▶ [What this task involves] Among these records, which lines include "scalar"? Copy them out.

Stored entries
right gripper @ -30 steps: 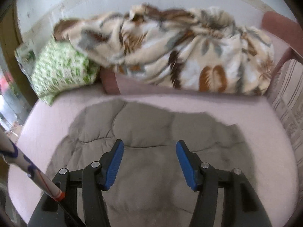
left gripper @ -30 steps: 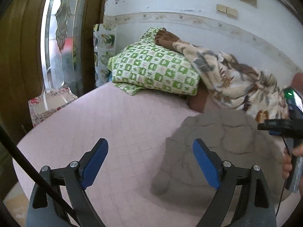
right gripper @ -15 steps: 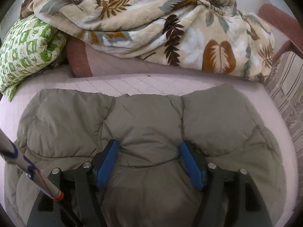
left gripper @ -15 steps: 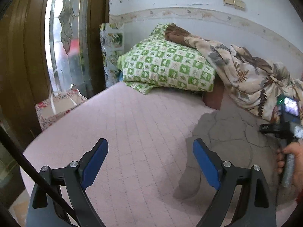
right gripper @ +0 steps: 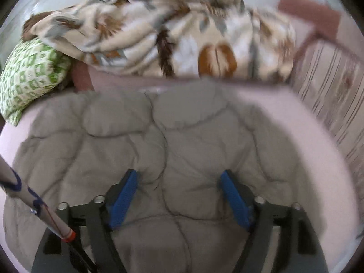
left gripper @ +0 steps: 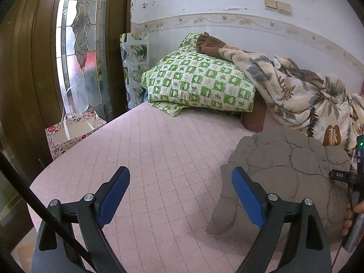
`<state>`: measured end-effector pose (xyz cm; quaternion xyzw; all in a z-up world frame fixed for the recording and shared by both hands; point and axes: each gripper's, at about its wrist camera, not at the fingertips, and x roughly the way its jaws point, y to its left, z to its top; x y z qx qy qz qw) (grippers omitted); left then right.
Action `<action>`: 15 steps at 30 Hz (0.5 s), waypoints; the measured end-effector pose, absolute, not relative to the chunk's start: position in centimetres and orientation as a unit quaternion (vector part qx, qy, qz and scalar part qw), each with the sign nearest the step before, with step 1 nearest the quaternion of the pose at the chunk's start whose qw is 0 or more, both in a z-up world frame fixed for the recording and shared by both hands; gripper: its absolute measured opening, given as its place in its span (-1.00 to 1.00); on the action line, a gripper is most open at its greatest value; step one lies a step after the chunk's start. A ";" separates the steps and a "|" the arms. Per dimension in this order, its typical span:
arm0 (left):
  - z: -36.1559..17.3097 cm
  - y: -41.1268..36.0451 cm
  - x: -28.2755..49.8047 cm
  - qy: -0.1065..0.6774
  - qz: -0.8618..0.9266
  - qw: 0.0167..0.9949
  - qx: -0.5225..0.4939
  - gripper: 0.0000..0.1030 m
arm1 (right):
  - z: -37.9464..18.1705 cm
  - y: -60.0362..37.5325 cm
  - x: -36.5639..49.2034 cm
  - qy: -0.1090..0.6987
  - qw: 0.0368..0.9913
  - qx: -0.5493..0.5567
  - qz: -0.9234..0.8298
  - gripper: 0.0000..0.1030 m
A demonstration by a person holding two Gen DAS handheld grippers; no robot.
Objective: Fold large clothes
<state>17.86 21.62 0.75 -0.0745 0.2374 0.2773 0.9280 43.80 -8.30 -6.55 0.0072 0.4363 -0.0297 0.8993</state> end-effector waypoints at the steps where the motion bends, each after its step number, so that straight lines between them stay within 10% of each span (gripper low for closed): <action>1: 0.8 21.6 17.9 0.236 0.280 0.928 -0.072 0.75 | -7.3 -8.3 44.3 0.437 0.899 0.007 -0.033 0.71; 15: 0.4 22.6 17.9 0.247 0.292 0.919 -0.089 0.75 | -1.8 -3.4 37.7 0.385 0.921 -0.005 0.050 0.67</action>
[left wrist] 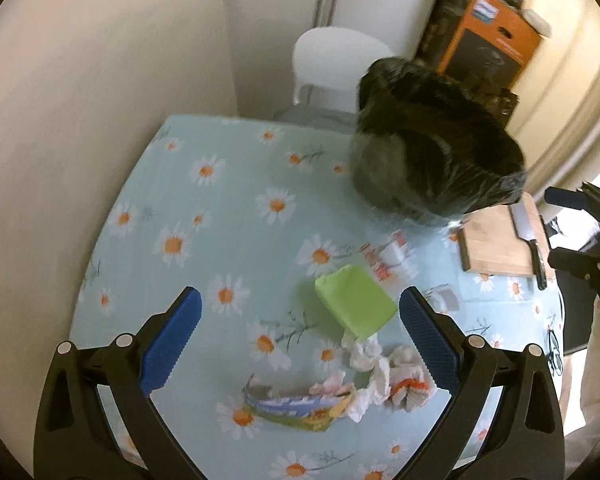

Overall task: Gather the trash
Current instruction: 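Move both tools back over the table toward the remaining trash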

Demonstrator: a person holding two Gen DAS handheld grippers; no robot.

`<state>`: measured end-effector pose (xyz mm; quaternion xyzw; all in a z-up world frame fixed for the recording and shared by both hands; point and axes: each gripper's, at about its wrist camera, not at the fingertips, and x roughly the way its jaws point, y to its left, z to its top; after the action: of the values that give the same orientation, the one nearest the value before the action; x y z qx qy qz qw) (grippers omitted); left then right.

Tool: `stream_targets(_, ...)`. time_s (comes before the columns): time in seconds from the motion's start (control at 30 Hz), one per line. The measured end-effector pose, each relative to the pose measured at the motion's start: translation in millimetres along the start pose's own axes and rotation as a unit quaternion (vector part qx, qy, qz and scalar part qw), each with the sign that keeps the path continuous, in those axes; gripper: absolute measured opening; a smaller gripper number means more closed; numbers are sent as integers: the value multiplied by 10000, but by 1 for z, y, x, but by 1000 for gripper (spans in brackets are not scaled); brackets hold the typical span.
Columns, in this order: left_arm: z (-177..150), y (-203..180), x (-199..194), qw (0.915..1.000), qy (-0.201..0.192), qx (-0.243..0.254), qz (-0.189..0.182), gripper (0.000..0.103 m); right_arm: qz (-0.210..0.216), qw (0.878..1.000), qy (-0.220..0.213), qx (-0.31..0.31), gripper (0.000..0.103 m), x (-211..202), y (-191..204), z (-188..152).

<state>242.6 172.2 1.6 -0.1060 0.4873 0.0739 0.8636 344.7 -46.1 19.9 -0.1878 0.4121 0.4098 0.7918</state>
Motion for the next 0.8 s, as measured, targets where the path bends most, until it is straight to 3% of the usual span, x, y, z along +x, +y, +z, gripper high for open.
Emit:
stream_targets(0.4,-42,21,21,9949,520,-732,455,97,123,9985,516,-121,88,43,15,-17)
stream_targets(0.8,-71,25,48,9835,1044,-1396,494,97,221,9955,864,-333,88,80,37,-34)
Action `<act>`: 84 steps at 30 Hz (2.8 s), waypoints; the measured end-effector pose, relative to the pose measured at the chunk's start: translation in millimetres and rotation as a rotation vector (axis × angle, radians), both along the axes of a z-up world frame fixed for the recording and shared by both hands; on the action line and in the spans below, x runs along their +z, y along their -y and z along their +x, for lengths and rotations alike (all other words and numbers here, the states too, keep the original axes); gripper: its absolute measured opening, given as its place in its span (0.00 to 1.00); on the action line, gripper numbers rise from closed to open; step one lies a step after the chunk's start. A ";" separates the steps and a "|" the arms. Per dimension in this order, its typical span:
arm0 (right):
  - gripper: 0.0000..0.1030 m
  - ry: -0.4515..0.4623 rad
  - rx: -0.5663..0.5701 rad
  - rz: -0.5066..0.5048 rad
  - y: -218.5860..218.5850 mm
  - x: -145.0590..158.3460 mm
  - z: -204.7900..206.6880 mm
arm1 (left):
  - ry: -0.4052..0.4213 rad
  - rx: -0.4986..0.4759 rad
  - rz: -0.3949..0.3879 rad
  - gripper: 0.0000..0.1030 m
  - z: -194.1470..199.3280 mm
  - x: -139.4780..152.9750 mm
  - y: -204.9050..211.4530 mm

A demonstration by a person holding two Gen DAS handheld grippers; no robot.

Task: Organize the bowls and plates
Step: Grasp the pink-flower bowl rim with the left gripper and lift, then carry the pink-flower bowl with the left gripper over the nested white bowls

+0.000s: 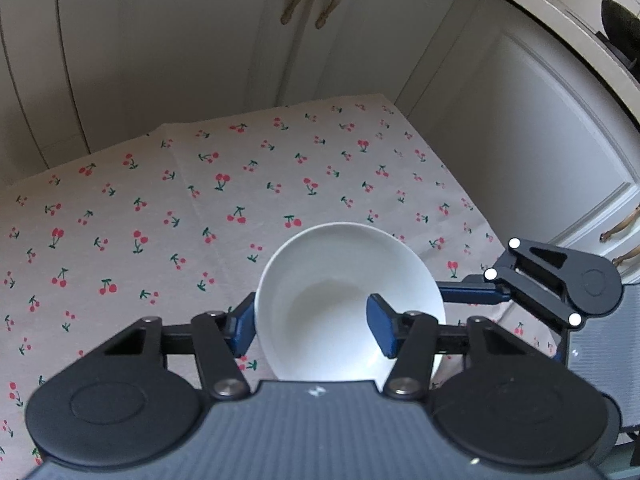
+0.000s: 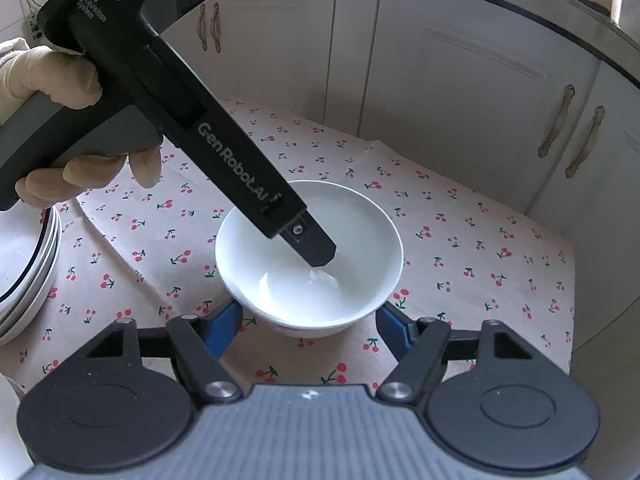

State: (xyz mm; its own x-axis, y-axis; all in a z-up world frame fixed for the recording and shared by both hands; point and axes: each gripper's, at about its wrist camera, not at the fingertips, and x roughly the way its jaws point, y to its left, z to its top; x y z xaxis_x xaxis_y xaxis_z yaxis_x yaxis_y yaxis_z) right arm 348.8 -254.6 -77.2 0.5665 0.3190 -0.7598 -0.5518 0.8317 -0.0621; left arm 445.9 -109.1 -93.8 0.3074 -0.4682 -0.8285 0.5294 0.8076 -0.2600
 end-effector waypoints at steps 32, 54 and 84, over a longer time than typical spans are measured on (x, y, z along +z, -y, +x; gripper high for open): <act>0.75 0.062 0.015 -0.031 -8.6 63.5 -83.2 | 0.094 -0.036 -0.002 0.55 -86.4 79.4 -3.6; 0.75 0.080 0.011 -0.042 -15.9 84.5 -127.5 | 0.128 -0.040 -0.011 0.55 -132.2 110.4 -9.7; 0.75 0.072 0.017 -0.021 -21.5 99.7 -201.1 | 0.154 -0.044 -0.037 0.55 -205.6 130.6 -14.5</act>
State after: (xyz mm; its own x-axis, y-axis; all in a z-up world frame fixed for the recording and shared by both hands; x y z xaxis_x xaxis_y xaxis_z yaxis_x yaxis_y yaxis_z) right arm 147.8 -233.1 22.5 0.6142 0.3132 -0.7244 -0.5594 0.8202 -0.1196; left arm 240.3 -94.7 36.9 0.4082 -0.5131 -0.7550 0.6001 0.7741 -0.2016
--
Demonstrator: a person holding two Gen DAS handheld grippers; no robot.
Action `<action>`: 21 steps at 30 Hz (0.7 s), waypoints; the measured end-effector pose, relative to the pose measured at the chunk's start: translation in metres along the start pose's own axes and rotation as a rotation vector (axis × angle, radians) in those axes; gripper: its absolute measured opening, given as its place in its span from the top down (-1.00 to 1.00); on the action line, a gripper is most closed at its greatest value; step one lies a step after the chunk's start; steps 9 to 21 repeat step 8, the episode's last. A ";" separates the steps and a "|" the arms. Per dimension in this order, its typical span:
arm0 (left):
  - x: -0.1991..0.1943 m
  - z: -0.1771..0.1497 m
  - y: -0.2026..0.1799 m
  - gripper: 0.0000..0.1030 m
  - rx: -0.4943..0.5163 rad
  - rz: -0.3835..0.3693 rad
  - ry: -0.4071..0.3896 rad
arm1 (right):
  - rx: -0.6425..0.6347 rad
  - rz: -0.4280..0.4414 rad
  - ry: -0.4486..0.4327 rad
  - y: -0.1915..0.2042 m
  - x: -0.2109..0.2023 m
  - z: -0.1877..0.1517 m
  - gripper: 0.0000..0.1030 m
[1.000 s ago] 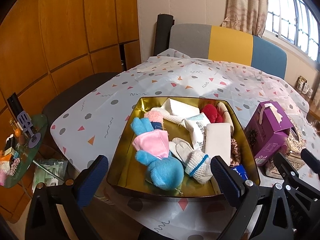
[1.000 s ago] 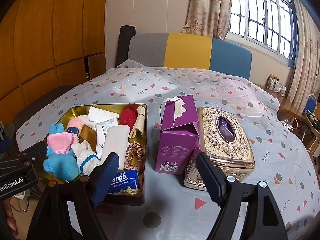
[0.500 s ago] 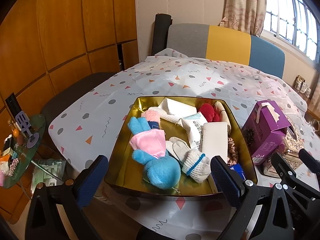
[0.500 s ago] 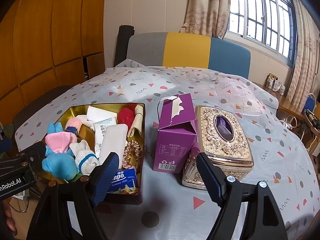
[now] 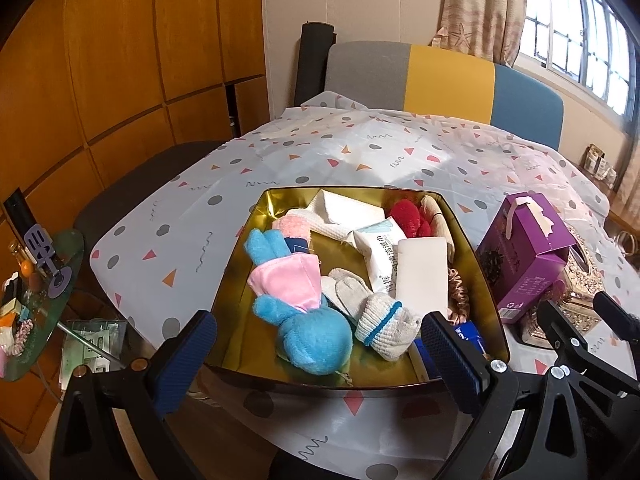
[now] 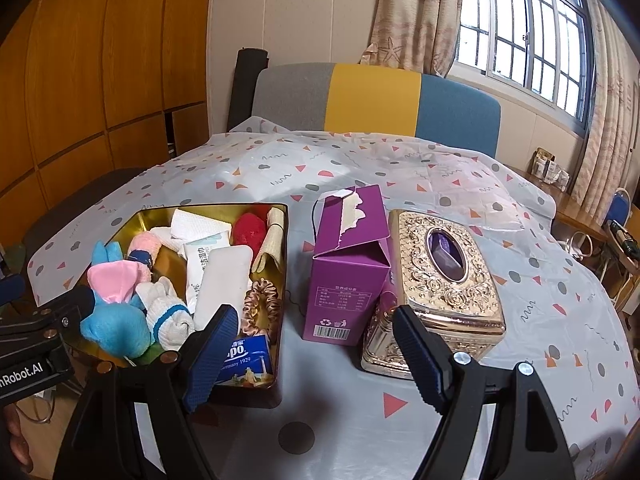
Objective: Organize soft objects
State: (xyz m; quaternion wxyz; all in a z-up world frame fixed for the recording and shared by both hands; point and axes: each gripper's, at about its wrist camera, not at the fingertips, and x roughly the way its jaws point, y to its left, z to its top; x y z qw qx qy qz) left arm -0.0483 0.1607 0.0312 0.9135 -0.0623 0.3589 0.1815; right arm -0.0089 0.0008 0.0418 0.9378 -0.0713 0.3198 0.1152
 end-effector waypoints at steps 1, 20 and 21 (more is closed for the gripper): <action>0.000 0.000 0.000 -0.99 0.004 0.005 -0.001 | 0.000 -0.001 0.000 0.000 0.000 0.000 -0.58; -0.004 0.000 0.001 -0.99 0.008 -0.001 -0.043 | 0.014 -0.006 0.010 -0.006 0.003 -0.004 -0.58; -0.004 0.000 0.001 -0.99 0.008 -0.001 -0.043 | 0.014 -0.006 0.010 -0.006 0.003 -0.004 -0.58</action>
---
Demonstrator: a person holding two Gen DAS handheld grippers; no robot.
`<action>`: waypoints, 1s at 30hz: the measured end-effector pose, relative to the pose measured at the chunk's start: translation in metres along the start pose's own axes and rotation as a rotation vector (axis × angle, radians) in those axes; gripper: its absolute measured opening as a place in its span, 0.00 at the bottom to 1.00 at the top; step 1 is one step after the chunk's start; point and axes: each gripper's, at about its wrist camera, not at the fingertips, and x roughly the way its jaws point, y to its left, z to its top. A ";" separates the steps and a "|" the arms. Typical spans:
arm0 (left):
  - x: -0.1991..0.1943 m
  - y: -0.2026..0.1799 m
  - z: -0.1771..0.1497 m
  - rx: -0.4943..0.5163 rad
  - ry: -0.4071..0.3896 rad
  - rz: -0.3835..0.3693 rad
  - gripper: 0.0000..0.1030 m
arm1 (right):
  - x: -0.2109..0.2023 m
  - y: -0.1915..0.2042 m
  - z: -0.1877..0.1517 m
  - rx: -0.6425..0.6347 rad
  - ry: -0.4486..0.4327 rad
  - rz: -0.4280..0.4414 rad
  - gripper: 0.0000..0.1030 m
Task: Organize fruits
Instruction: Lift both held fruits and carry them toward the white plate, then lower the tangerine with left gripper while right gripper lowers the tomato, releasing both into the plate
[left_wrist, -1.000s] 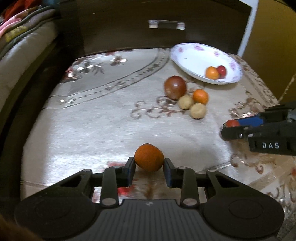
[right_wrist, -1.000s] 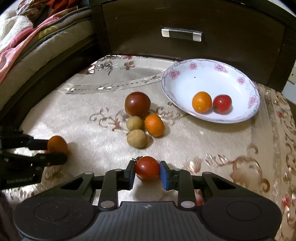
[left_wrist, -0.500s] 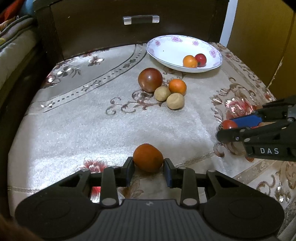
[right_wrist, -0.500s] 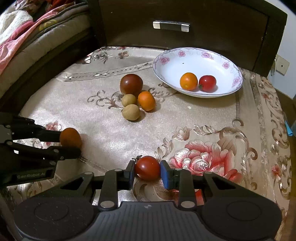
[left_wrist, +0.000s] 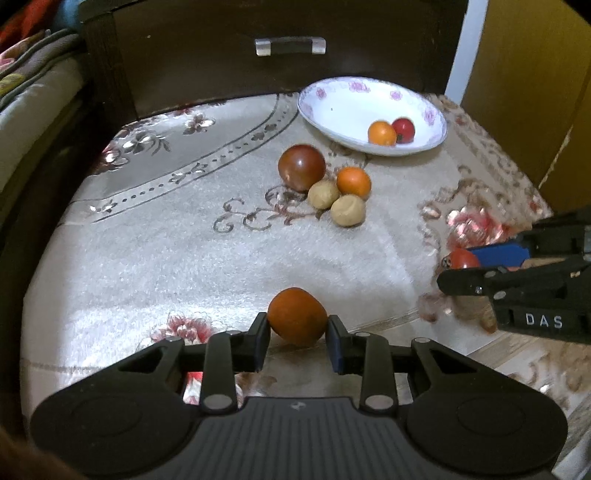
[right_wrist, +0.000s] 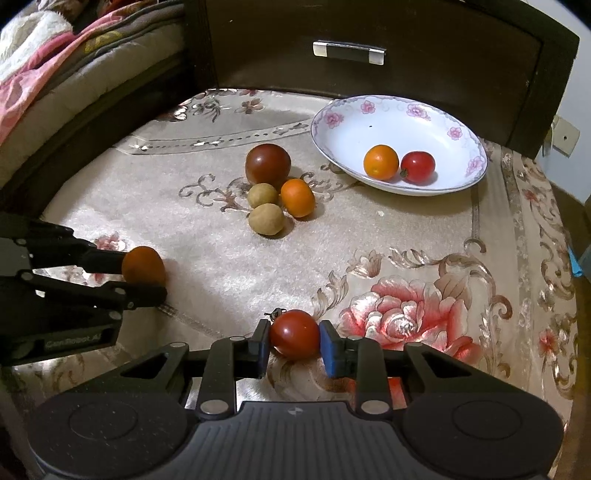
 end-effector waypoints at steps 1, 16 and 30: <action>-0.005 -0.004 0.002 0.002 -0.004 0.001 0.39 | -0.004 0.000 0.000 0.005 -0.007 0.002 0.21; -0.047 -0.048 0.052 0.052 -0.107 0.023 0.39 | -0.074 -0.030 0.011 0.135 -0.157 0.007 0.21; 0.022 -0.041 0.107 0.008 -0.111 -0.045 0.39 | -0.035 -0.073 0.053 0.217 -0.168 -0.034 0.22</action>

▶ [Result below]
Action `<action>`: 15 steps at 30 Hz (0.5 s), waypoints; the measured end-effector pose, absolute, not relative to the chunk's start: position in centimetres and orientation as a unit quaternion (vector part qx, qy, qz and scalar part qw), each with the sign nearest the step before, with step 1 nearest the quaternion of the pose at the chunk's start whose qw is 0 or more, both in a z-up world frame fixed for the recording and shared by both hands; gripper: its absolute measured opening, given as its place in its span (-1.00 to 1.00); on the action line, a gripper is most open at its greatest value; step one lies a step after the chunk's start. A ";" separates the steps and a "|" the arms. Per dimension in this order, its typical span:
Tool: `stream_targets(_, ...)`. time_s (comes before the columns): time in seconds from the motion's start (control at 30 Hz), one per line. The measured end-effector pose, each relative to the pose measured at the motion's start: translation in millimetres along the start pose's own axes and rotation as a unit quaternion (vector part qx, qy, qz and scalar part qw), each with the sign that keeps the path continuous, in those axes; gripper: absolute measured opening; a smaller gripper number means more closed; numbers are sent as integers: the value multiplied by 10000, but by 1 for z, y, x, but by 1000 for gripper (spans in brackets are not scaled); brackets hold the typical span.

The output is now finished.